_Problem to work on:_
Don't include any picture when you restate the data word for word.

Recorded information Block Start

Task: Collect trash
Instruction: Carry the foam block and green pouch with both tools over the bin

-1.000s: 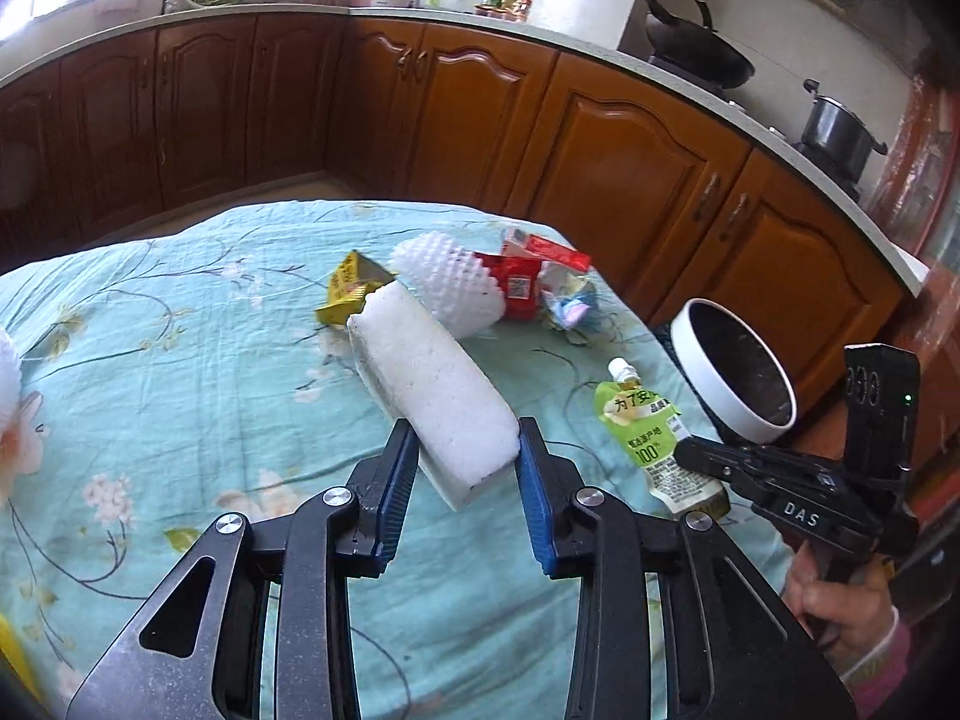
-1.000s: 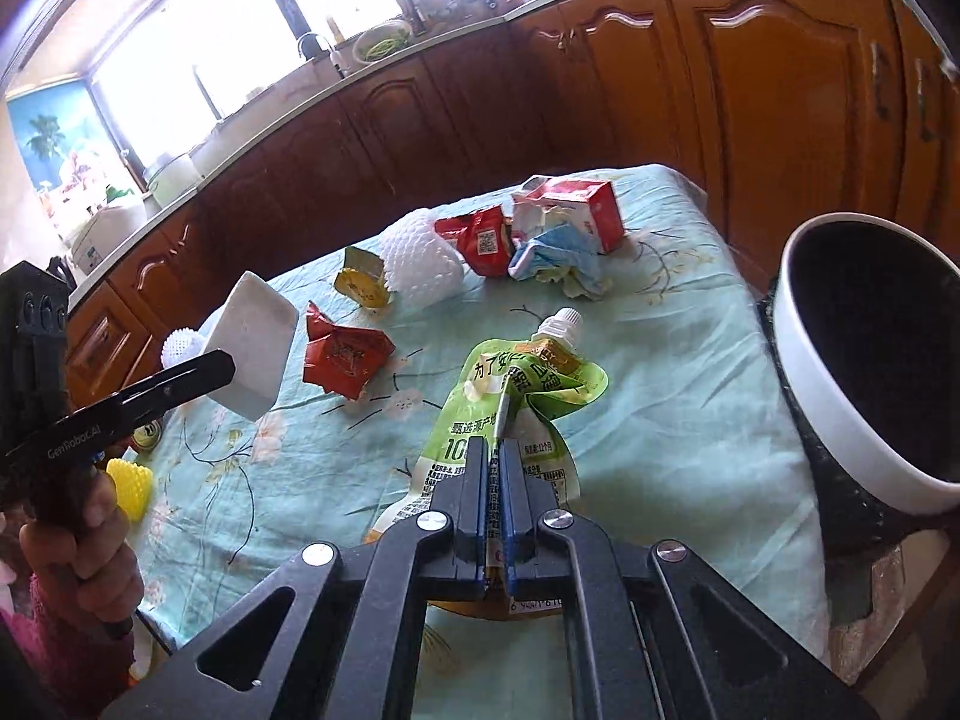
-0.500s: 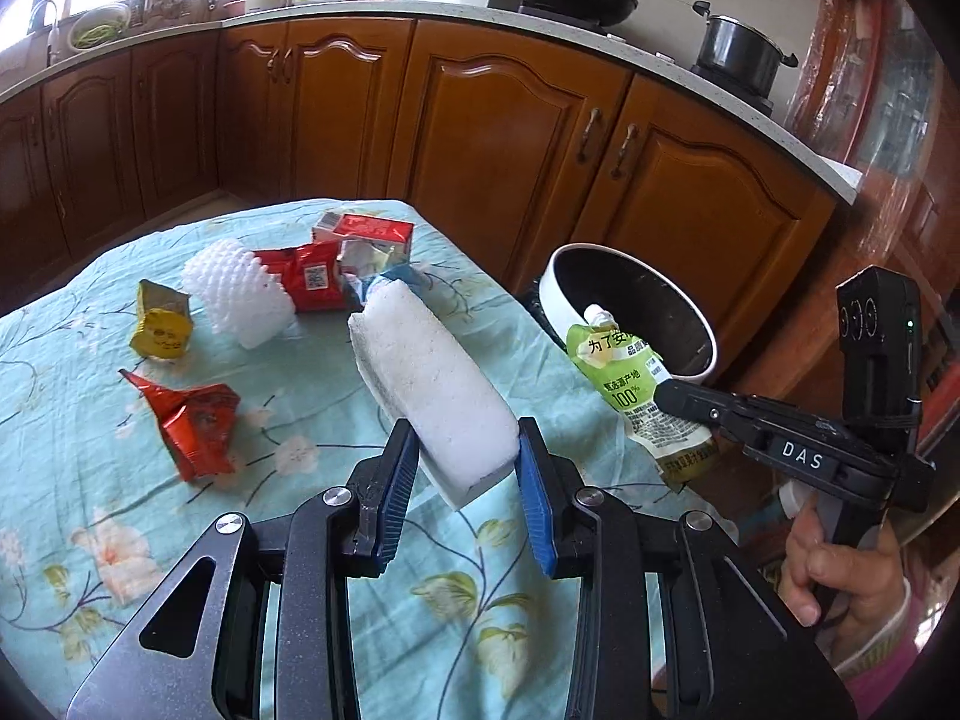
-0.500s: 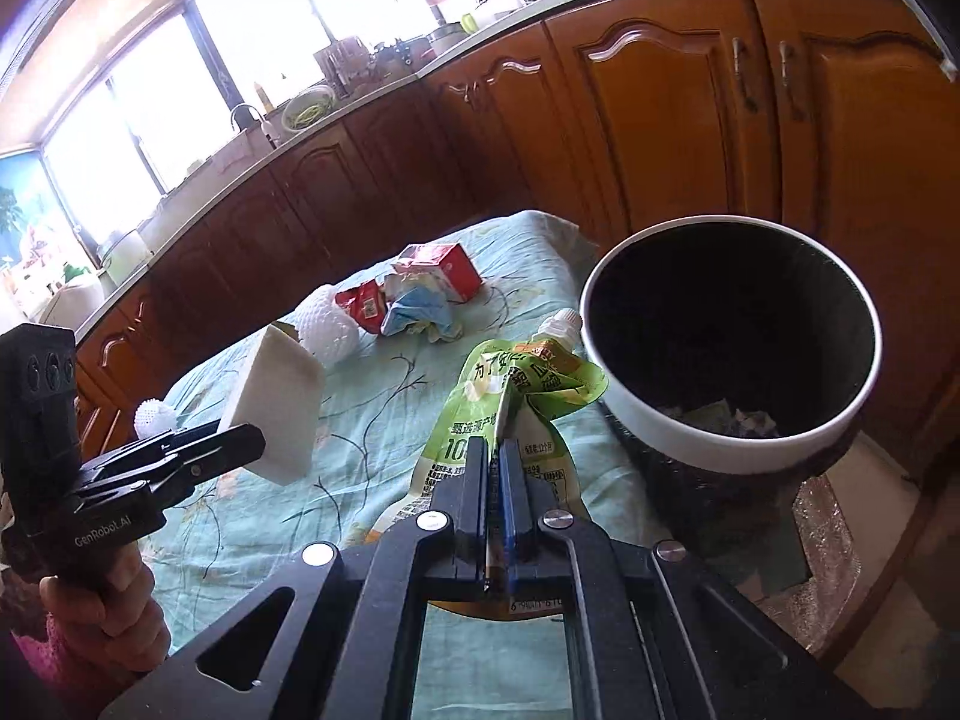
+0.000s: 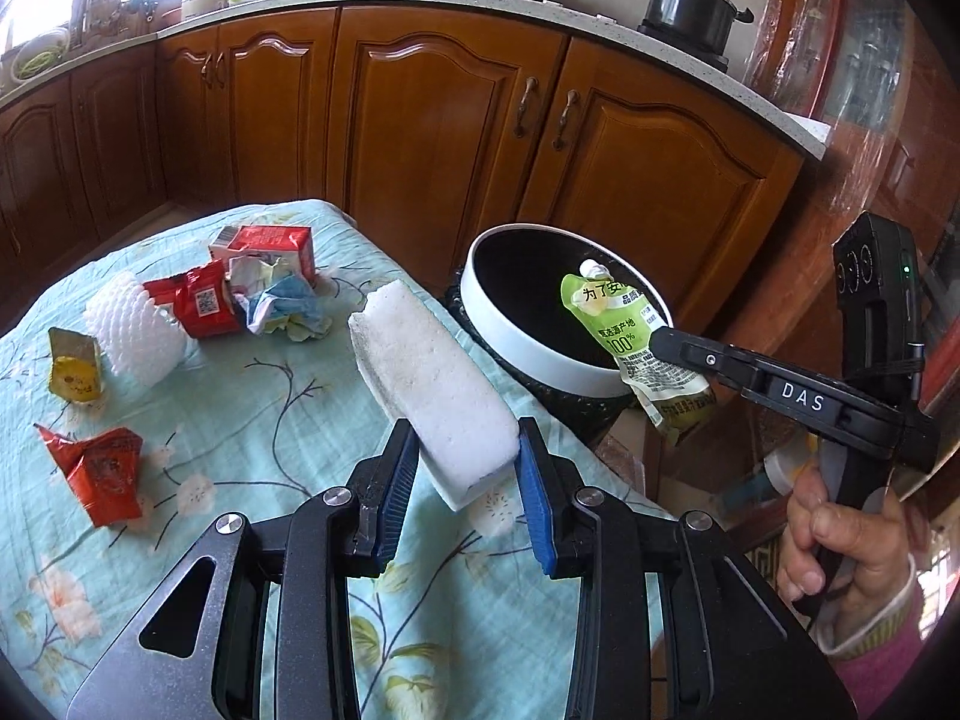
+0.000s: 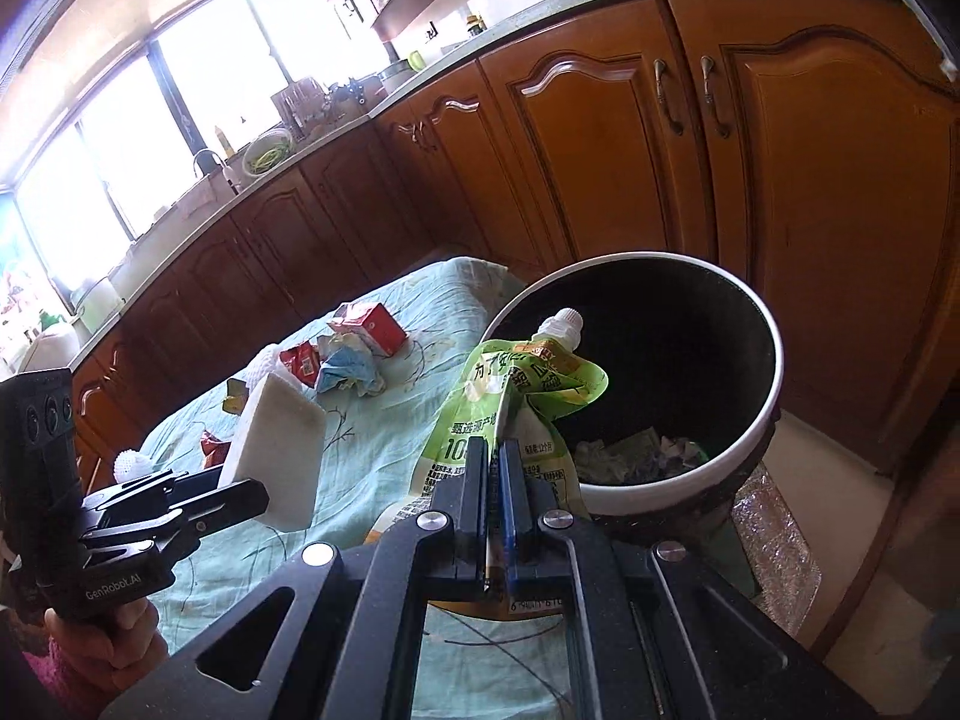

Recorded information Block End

_Response for this exercise:_
Task: Collect trash
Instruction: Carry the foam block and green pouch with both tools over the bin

-1.000s: 
-1.000s: 
-0.500s: 
-0.500s: 
+0.000s: 
+0.000s: 

What the answer needed to say has been said.